I feel like “weakened cervix,” a term also used to describe the condition, would be a better option here. (Or perhaps, the even more complimentary “svelte cervix.”) Anna Bates does not need to be told her cervix is incompetent. She’s been put through the emotional wringer more than any other living woman, according to Mary, and quite possibly most of the dead ones. At least that London doctor says he can (maybe) fix the condition, which hopefully means she’ll get pregnant and give birth right after leaving the Hughes/Carson wedding, making for the happiest day in Downton history!
Side note: That conversation between Mary and Anna prior to their trip to London is a weird, enjoyable trip down memory lane:
Mary: “I certainly owe you after you helped me hide that fearful Dutch thing-a-majig.”

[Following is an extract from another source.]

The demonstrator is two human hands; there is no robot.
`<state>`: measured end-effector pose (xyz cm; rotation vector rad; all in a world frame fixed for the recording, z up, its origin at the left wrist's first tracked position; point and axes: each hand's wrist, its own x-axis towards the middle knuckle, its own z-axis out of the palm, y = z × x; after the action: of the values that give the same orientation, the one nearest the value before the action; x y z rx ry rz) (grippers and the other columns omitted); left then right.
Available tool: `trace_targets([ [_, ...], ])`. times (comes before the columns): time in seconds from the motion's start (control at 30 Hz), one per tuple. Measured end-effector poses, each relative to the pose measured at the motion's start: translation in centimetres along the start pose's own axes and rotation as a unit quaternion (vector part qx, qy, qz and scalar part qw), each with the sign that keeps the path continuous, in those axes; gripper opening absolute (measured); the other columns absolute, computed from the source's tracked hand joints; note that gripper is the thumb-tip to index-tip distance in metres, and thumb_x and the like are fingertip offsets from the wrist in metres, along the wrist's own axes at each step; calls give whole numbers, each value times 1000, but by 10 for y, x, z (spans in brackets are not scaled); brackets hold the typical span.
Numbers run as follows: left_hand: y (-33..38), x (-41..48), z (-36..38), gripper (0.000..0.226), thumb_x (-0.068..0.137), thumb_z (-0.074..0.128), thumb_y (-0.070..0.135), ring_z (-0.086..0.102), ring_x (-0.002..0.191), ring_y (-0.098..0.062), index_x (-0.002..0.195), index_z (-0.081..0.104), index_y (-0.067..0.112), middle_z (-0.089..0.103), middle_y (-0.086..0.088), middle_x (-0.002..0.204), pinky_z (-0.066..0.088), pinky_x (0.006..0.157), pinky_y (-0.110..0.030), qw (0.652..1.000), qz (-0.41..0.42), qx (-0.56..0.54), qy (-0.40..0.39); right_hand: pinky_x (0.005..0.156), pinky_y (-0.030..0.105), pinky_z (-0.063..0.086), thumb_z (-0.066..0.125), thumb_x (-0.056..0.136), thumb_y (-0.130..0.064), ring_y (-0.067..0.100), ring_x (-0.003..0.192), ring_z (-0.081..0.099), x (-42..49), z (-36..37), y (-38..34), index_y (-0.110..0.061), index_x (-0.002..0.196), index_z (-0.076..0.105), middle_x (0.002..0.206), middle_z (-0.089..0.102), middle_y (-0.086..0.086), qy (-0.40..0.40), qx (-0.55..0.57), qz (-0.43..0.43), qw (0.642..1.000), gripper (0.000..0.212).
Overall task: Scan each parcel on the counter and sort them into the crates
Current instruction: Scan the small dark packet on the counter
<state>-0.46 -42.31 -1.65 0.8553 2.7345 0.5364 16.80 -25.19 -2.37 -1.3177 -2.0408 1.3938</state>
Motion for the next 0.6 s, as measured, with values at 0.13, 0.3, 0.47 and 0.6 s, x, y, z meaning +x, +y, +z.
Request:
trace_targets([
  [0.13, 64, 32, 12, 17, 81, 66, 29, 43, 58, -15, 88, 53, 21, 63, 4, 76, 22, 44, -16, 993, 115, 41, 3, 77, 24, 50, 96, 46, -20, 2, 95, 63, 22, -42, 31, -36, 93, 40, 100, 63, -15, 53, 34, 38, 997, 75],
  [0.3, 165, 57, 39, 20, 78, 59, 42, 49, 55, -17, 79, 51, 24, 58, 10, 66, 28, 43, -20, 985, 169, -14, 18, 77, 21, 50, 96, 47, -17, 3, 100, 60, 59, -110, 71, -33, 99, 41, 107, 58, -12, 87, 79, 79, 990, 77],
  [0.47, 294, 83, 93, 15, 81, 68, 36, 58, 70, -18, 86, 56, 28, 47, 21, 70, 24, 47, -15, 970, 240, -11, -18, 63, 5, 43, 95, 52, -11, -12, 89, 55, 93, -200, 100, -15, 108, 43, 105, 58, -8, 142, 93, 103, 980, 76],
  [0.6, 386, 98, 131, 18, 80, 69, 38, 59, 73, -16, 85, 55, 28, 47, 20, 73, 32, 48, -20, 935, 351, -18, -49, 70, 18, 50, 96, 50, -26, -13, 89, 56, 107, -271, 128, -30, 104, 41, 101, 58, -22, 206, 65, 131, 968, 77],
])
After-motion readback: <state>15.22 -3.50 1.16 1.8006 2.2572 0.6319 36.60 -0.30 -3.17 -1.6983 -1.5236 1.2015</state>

Anna: “You mean the diaphragm that made my husband irrationally angry at me for part of an episode? Yeah, that was the best.”

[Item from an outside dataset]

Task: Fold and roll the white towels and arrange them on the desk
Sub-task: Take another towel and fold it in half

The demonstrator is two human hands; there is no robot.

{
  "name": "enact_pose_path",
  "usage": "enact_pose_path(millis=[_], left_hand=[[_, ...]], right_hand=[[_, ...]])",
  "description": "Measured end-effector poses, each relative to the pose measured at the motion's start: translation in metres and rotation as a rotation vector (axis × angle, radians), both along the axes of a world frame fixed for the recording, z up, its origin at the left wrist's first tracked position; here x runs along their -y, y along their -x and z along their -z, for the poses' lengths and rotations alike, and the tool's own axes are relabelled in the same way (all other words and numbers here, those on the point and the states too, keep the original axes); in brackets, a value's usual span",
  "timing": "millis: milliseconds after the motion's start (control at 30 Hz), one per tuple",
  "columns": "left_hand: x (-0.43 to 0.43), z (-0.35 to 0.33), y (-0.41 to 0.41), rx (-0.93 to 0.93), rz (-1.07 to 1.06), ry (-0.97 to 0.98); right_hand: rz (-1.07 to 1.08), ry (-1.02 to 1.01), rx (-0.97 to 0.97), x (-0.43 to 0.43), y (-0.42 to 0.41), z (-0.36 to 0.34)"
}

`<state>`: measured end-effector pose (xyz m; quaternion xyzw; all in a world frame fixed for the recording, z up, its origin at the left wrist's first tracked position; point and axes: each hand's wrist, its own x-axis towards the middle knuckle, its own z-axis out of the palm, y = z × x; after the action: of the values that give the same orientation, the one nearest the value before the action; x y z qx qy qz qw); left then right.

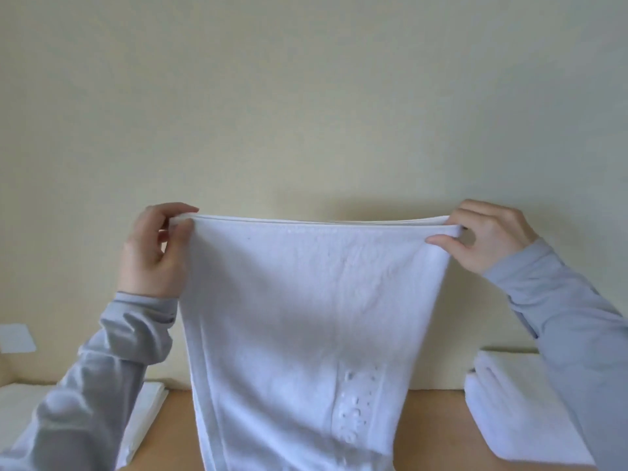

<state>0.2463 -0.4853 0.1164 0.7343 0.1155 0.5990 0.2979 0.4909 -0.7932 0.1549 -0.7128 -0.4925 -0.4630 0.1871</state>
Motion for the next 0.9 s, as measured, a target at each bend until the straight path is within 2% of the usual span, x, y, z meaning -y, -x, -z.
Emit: enact_pose_path(millis=[67,200,233,333,433,500,600,700,900], left_hand=[[0.015,-0.042,-0.011,0.028,0.004,-0.08],[0.038,-0.111,-0.014,0.179,-0.041,-0.193],[0.043,-0.12,-0.017,0.168,-0.037,-0.201],[0.061,-0.122,-0.025,-0.022,-0.044,-0.207],[0.075,-0.126,-0.016,0.123,-0.038,-0.251],[0.08,-0.135,-0.014,0.171,-0.003,-0.248],[0.089,-0.139,-0.026,0.079,0.049,-0.21],[0.094,-0.141,-0.036,0.078,0.091,-0.145],[0.111,-0.142,-0.054,0.144,0.212,0.018]], right_hand=[[-0.005,-0.02,0.069,0.033,-0.005,-0.046],[-0.059,-0.21,0.193,0.084,-0.004,-0.113],[-0.052,-0.204,0.179,0.088,-0.003,-0.115],[-0.04,-0.029,0.063,0.098,-0.006,-0.115],[-0.029,-0.16,0.18,0.122,-0.004,-0.138],[-0.028,-0.215,0.192,0.129,0.001,-0.145],[0.008,-0.166,0.065,0.128,0.001,-0.137],[0.009,-0.212,-0.07,0.133,-0.007,-0.132],[-0.256,-0.423,-0.581,0.141,-0.026,-0.106]])
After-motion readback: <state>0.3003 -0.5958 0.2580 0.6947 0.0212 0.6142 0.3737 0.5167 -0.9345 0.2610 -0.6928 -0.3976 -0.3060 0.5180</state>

Mary: “Oh, oh! Remember the time we carried that dead hot guy out of my bedroom?”
Anna, wiping away tears of mirth for a change instead of tears of abject despair: “Oh my, yes. It reminded me of that old saying: ‘Every time a Crawley sister has sexy time out of wedlock, a man dies and gets his angel wings.’”
Both women erupt into giggle fits.
Mary, suddenly no longer laughing: “Wait, what?”
Enough about incompetent cervixes and dead Pamuks, though. Let’s talk about the only other thing that matters in this episode: Mrs. Hughes has turned into Bridezilla. (I suppose all that business about the hospital allegedly matters, too, but all I have to say about it for now is this: Cora’s hospital-arguing hat is the *best* hat.)
Maybe Mrs. Hughes isn’t exactly Bridezilla, but what she says to Carson has a whiff of Bridezilla to it: “I am the bride. We’ll be doing it your way for the next 30 years, I know that well enough. But the wedding is mine.” She’s actually being reasonable, if you think about it. She wants her wedding day to be about her and Carson, not about Downton, which Mary feels strongly should be the venue for the blessed event. (Nevertheless, thank God Mary steps in with that offer. If Robert had gotten his way, the wedding’s theme would’ve been, “Celebrating Love, and the Fact That Someone Chucked Up a Couple of Streamers in the Servant Dining Room.”)
The problem is that Mrs. Hughes and Carson perceive themselves differently. Mrs. Hughes wants to define herself, and her new life, outside of the walls and social limitations of Downton Abbey; Carson, on the other hand, feels inextricably intertwined with the place and the Crawley family. He wants to get married there not only because Mary’s offer is kind, but because it feels like home.
Once again, we come back to this: Carson likes the old ways. Mrs. Hughes wants to embrace the new. Frankly, this seems like yet another reason why these two probably shouldn’t marry. And yet, damn it, here I am, still wanting them to get married because that is where Downton must inevitably end: The people downstairs finally get to celebrate with pomp and circumstance, buoyed by the promise of better days ahead. It’s a changing world, after all. Even if they don’t see eye-to-eye, and even if they never have sex without their clothes on, Mrs. Hughes and Mr. Carson still deserve some happiness in that changing world.
Don’t you agree?
Ah, of course. You’ll have to discuss it with your pig-man.